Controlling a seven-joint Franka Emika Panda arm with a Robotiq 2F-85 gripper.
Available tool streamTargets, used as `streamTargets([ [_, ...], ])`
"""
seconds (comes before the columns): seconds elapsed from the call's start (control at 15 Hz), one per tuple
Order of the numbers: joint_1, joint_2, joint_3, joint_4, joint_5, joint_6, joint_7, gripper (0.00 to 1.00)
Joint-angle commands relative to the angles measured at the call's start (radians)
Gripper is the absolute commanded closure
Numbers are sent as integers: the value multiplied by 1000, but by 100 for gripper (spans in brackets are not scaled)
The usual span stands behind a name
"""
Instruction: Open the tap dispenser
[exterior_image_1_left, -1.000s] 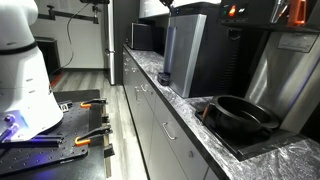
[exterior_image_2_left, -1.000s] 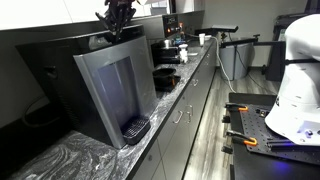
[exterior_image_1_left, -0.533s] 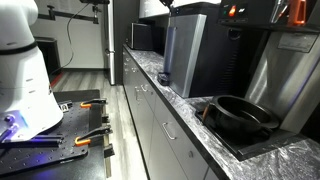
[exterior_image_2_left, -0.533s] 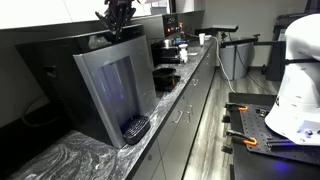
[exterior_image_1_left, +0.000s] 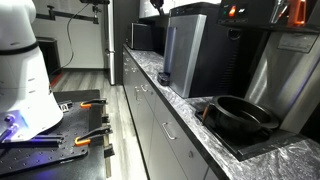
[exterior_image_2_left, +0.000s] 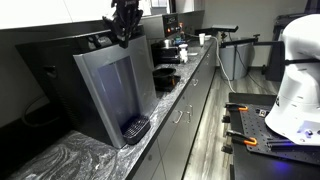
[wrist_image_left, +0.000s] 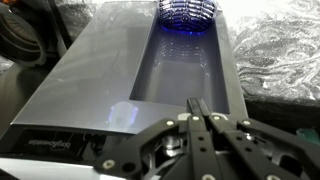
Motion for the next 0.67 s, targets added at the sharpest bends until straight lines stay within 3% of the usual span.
streamTargets([
  [0.0,39,-65,-10,-14,63,-95,-43,100],
  [0.6,46,-114,-16,-32,115,-133,-76,100],
])
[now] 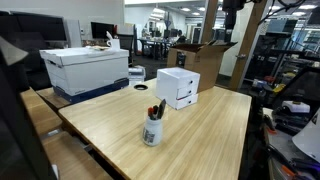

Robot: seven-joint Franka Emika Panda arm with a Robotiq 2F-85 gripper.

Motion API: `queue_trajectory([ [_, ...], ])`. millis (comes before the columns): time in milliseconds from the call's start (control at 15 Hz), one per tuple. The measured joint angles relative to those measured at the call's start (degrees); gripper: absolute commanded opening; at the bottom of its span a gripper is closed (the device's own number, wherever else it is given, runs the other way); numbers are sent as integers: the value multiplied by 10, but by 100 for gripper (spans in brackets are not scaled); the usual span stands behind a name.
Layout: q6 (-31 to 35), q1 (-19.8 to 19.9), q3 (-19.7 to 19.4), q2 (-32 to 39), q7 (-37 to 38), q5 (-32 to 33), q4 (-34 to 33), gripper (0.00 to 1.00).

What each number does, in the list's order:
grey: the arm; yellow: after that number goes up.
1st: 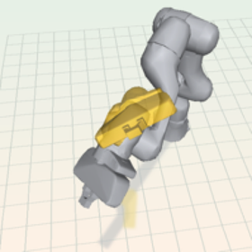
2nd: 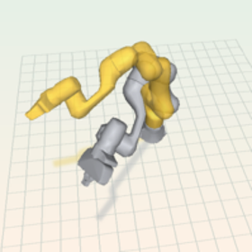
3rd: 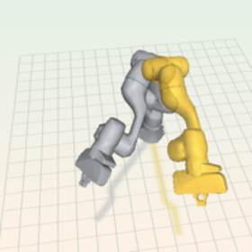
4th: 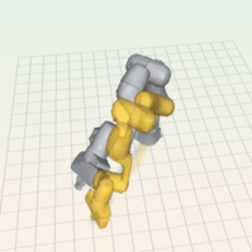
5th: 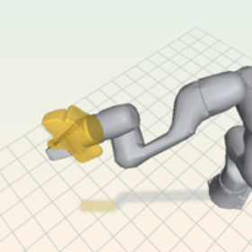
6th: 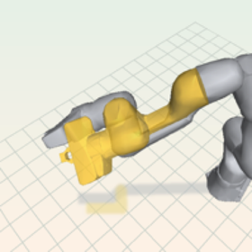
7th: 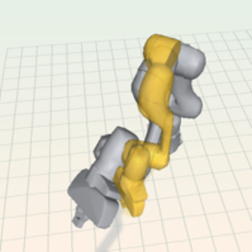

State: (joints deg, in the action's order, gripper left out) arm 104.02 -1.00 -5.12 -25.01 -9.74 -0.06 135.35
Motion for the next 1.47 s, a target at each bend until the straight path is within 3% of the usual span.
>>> queue_trajectory([
  [600, 6, -9, 21, 0, 0, -2, 6, 100],
  [800, 37, -21, 34, 0, 5, -19, 17, 100],
  [1200, 114, -48, 79, -1, 38, -26, 59, 100],
  [1467, 147, -74, 144, 0, 91, -10, 98, 100],
])
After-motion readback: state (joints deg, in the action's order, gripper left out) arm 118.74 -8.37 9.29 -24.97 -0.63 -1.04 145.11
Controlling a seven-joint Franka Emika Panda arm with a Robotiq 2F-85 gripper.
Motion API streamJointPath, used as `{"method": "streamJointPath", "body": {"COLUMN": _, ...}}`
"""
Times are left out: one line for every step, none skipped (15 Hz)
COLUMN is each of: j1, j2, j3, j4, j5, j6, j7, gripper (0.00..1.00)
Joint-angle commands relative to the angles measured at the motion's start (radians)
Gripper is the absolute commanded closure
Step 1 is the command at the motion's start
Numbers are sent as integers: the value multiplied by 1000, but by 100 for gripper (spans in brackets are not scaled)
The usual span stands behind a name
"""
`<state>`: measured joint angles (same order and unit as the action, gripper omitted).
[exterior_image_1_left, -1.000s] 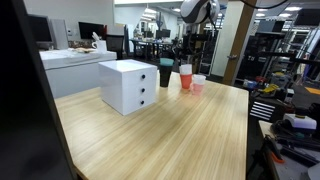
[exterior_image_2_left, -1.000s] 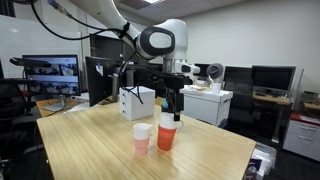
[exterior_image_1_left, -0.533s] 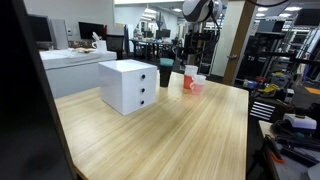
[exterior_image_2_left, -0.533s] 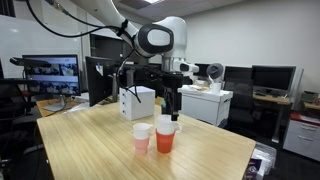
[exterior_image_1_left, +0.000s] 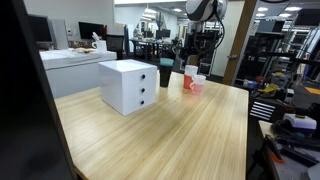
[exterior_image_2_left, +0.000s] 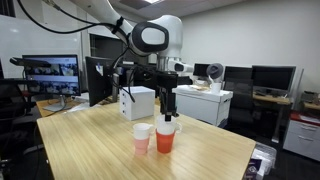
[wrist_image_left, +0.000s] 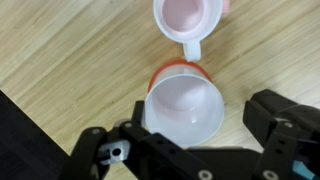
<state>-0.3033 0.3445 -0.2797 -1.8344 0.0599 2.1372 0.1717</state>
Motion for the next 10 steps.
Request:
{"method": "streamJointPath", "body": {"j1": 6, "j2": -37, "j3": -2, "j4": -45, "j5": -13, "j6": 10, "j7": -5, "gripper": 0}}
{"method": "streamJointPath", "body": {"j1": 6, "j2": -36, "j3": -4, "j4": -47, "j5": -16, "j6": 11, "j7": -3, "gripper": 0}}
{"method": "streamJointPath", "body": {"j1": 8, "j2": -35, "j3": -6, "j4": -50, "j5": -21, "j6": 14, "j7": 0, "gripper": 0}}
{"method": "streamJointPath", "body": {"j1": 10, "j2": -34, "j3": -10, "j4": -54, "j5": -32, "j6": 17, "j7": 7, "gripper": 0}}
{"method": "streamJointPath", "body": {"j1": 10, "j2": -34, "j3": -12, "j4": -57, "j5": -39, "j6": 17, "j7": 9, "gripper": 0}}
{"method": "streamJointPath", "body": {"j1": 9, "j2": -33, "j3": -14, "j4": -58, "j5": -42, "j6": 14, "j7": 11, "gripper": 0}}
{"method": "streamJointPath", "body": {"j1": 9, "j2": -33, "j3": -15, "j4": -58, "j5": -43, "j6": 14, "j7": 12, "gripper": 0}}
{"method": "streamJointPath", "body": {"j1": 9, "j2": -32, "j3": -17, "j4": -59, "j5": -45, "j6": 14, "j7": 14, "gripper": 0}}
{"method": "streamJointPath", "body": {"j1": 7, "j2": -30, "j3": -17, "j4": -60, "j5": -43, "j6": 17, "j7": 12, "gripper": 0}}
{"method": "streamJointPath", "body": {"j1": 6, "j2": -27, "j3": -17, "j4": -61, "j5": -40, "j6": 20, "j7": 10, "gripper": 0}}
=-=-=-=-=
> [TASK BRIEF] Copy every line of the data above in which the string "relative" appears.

> [FINISHED TASK]
Joint-angle commands relative to the angles measured at the call's start (radians)
Motion API: `queue_trajectory([ [_, ...], ])`. millis (comes before the columns): time in milliseconds from the call's start (control at 15 Hz), one per tuple. The measured joint angles relative to those measured at the call's start (degrees); gripper: absolute commanded opening; at the bottom of its span a gripper is closed (the device's own number, wherever else it is given, runs the other way); numbers are sent as integers: the value multiplied by 10, but by 100 for gripper (spans in brackets are not scaled); the usual span stands behind a name.
Joint-angle commands relative to the angles measured at the motion's start (radians)

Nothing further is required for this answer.